Bürgerversammlung: Fabian Fonda hofft auf die Bebauung des alten Eon-Geländes.

Fabian Fonda hofft auf die Bebauung des alten Eon-Geländes.

(Foto: Toni Heigl)

Neben dem Verkehr bewegt die Karlsfelder auch die vielen Baustellen. Besonders die große Brache auf dem alten Eon-Gelände. "Wann wird dort weiter gebaut?", wollte Fabian Konda wissen. Doch Bürgermeister Kolbe musste die Antwort offenlassen. "Momentan ist Funkstille. Ich höre nichts von der Erlbau-Gruppe. Da wird vermutlich gezockt", erklärte er. Der Investor habe das Gelände gekauft und das betreute Wohnen errichtet, das ist sein Kerngeschäft. Für die restliche Fläche habe er weitere 300 Wohnungen gefordert, doch die Gemeinde bleibe dabei: Dort soll Gewerbe angesiedelt werden. "Der Betreiber eines Einzelhandels wartet seit Monaten darauf, dass dort endlich gebaut wird", sagte Kolbe. "Das Areal schreit regelrecht nach Gewerbe." "Ich hoffe, dass Sie dabei bleiben. Ich suche Büroräume", sagte Konda.

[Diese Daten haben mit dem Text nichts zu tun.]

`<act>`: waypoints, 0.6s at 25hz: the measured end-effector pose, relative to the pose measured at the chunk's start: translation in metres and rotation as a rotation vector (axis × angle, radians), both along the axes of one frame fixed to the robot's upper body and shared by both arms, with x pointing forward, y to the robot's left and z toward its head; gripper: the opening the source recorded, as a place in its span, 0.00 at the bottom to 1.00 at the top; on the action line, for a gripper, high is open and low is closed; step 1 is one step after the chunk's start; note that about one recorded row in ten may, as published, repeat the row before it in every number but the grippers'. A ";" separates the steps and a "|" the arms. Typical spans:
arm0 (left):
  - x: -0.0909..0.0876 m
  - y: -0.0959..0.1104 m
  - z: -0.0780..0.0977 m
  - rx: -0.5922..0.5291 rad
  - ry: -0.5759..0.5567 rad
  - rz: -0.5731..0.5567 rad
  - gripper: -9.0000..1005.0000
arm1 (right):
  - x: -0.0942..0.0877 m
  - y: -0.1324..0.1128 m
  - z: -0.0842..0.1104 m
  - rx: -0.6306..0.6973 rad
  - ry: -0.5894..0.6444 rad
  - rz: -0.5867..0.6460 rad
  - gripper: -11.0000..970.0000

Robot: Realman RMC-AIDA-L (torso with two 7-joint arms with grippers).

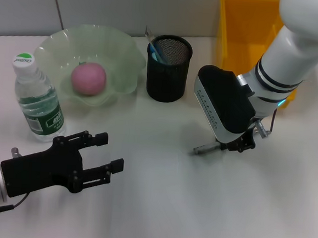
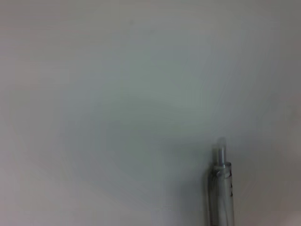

Bürgerversammlung: Jutta Fischer ist verärgert über die Busse, die täglich an ihrer Haustür vorbei fahren.

Jutta Fischer ist verärgert über die Busse, die täglich an ihrer Haustür vorbei fahren.

(Foto: Toni Heigl)

Kolbe erinnerte, dass die Gemeinde nur 7,3 Millionen Euro Gewerbesteuer einnehme, aber deutlich höhere Ausgaben habe, vor allem für Kinderbetreuung und Schulhäuser. "Da müssen wir uns besser aufstellen." Und dieses Gelände sei eine Möglichkeit, Gewerbebetriebe anzulocken, die die Gemeinde auch ausschöpfen müsse. Die Gemeinde wird sich noch in diesem Jahr hoch verschulden müssen. Bislang waren die Schulden mit etwa 6,7 Millionen Euro überschaubar, doch jetzt muss Karlsfeld einen Kredit aufnehmen, vor allem um den Neubau der Grundschule an der Krenmoosstraße schultern zu können. Ende des Jahres wird das Minus dann bei mehr als 21 Millionen Euro liegen.

Die sechszügige Grundschule inklusive Dreifachturnhalle, deren Bau Anfang Juli beginnt, schlägt mit insgesamt rund 34 Millionen Euro zu Buche. Außerdem wird noch dieses Jahr die Kindertagesstätte westlich der Bahn für 1,25 Millionen Euro (Restkosten) fertiggestellt und ein neues Fußballfeld, sowie ein zweiter Kunstrasenplatz für den TSV Eintracht Karlsfeld kosten die Gemeinde rund 900 000 Euro. Der Ausbau der Krenmoosstraße soll erst im Frühjahr 2019 beginnen, 1,3 Millionen Euro sind dafür veranschlagt. Und für die Wasserversorgung der Karlsfelder sind auch Investitionen nötig. So wird gerade der Tiefbrunnen zwei für 1,4 Millionen Euro saniert, auch neue Anschlüsse sind mit etwa 480 000 Euro ein Kostenfaktor. Hinzu kommt die Kinderbetreuung, die jedes Jahr mit sechs Millionen Euro zu Buche schlägt. Zudem hat Kolbe heuer bereits fünf neue Mitarbeiter begrüßt. Insgesamt beschäftigt die Gemeinde nun 213 Angestellte. Die Zeichen stehen eben auf Wachstum - nicht nur hinsichtlich der Einwohnerzahl.